- Born: August 30, 1985 (age 40) Lancaster, NY, USA
- Height: 5 ft 7 in (170 cm)
- Weight: 154 lb (70 kg; 11 st 0 lb)
- Position: Goaltender
- Caught: Left
- NHL draft: Undrafted
- Playing career: 2014–2014

= Ryan Vinz =

American video technician and ice hockey player/coach

Ryan Vinz (born August 30, 1985) is an American video technician, best known for his one-game "cup of coffee" on the active roster of the Buffalo Sabres of the National Hockey League. He also served as a goaltending coach for the Buffalo Beauts of the Premier Hockey Federation.

==Background==
Originally from Lancaster, New York, Vinz last played hockey at a competitive level at Lancaster High School. Vinz attended Clarkson University and attempted to make Clarkson's ice hockey team as a walk-on but failed to make the cut; he spent most of his time as that team's video coordinator. He graduated in 2007 with a degree in communications.

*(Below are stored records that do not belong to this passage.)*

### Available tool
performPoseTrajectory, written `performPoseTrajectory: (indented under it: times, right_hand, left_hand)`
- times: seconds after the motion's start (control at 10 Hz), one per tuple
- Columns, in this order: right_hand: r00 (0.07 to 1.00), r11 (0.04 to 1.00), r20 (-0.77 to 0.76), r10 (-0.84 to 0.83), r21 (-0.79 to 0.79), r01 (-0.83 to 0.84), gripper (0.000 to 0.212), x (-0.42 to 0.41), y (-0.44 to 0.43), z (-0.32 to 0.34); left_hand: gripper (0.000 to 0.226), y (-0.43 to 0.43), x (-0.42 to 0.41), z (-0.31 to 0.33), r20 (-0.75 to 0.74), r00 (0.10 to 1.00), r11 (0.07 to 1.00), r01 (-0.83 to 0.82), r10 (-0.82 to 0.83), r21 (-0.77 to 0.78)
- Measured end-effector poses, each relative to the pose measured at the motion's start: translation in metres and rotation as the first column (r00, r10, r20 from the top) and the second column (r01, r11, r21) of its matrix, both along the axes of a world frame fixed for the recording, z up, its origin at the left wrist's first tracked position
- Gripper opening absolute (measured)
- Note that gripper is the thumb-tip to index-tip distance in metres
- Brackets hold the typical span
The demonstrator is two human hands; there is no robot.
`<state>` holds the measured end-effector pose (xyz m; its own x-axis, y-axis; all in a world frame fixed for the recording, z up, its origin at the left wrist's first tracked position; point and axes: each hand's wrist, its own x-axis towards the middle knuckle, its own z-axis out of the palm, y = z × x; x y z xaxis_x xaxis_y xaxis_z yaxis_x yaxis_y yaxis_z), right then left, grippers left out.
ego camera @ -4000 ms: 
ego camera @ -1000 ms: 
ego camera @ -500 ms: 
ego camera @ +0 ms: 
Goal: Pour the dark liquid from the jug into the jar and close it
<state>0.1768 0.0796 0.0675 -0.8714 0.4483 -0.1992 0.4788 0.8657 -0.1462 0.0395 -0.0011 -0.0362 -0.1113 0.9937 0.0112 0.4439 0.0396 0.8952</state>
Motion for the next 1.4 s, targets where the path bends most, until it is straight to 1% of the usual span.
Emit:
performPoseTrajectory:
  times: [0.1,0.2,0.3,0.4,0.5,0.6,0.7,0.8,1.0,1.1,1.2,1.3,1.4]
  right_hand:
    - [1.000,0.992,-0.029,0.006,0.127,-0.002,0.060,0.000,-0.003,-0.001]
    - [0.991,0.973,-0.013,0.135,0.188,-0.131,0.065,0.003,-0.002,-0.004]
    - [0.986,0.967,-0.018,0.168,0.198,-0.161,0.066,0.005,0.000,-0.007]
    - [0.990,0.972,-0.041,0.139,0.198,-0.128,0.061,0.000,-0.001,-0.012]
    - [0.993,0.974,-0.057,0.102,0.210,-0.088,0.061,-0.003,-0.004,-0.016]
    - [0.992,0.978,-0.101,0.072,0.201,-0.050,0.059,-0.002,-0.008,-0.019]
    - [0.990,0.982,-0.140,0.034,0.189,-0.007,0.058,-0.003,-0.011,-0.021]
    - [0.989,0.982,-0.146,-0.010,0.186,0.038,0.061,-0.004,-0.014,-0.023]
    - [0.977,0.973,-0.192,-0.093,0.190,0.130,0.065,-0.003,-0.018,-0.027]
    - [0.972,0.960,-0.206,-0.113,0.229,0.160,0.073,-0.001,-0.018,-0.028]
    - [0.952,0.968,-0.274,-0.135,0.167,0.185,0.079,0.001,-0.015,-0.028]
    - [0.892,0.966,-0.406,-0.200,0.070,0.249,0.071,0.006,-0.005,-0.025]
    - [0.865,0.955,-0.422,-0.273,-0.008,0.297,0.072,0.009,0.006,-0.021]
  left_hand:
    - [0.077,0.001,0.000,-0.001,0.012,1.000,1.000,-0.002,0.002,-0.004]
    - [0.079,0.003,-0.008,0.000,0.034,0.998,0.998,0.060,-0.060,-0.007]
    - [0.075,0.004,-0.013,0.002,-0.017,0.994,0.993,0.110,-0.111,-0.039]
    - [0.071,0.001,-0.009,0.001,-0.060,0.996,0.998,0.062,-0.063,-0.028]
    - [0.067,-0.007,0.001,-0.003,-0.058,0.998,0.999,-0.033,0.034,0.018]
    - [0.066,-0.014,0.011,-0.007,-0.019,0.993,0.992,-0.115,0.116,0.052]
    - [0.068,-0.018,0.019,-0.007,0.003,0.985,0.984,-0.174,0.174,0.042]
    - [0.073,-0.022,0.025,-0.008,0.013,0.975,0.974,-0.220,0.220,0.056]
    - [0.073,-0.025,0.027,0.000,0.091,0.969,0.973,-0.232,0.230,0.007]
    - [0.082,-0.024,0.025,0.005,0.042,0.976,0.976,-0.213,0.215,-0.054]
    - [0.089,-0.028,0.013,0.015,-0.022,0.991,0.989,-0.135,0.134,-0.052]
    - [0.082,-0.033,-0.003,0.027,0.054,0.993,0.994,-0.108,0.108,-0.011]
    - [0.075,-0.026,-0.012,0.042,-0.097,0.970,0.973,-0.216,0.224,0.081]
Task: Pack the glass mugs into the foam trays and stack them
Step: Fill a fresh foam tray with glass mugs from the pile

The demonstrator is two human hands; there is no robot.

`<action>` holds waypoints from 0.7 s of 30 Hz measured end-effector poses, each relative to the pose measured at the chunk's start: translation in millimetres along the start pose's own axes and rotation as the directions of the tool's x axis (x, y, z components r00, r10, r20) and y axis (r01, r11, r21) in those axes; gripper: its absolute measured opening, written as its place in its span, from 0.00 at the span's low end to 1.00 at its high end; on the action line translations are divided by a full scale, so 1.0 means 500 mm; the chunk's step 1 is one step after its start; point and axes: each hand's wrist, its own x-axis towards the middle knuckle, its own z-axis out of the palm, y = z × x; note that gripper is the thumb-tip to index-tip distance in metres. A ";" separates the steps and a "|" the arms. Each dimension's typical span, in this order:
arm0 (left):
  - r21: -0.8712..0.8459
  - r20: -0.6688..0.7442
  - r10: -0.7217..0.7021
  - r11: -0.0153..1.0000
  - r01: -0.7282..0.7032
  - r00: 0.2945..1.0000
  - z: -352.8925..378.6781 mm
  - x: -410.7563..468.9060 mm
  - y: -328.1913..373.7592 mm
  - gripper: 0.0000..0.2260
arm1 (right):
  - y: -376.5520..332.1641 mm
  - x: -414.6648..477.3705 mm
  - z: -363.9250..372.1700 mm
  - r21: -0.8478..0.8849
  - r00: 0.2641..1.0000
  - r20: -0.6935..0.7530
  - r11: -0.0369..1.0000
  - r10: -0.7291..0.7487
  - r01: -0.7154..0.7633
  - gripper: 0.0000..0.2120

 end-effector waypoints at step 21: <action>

After graduation, the Sabres hired Vinz to serve as a member of the team's scouting department. He was eventually transferred to HarborCenter (a building project managed by Sabres owner Terrence Pegula) as the project's technology director.

==One-game NHL career==
On February 28, 2014, the Sabres traded starting goaltender Ryan Miller and captain Steve Ott to the St. Louis Blues in exchange for goaltender Jaroslav Halak and two other players. The trade occurred less than two hours before Miller was to play that night's game against the San Jose Sharks. Although the team had backup Jhonas Enroth ready to play, the team by league rules needed a player on the roster to back up Enroth. The team did not have enough time to activate Halak or to call up third-string goalie Matt Hackett from the Rochester Americans.

The Sabres had used two other backup goaltenders in practices a few days prior because of Miller and Enroth's participation in the Olympics, but were also unable to use either of them, since both were under 22 years old and would have had to enter the NHL Draft (something that Vinz, age 28 at the time, was exempt from having to do). The team then found Vinz, who happened to be attending the game that night with his brother, and signed him to an emergency one-day contract. The term of the contract was a one-day unpaid contract, but he was allowed to keep the jersey and game puck.

Vinz wore number 35 with the Sabres in his lone game and did not see any playing time in the game, which the Sabres won 4-2. He became the ninth player in Sabres history to dress for a regular-season game but never take the ice for the team (Halak would become the tenth a few days later). Vinz was one of nine goaltenders to dress for the Sabres during the 2013-14 season, an NHL record.

As of December 2018, Vinz was still on the HarborCenter payroll and was still occasionally being used as a practice goalie.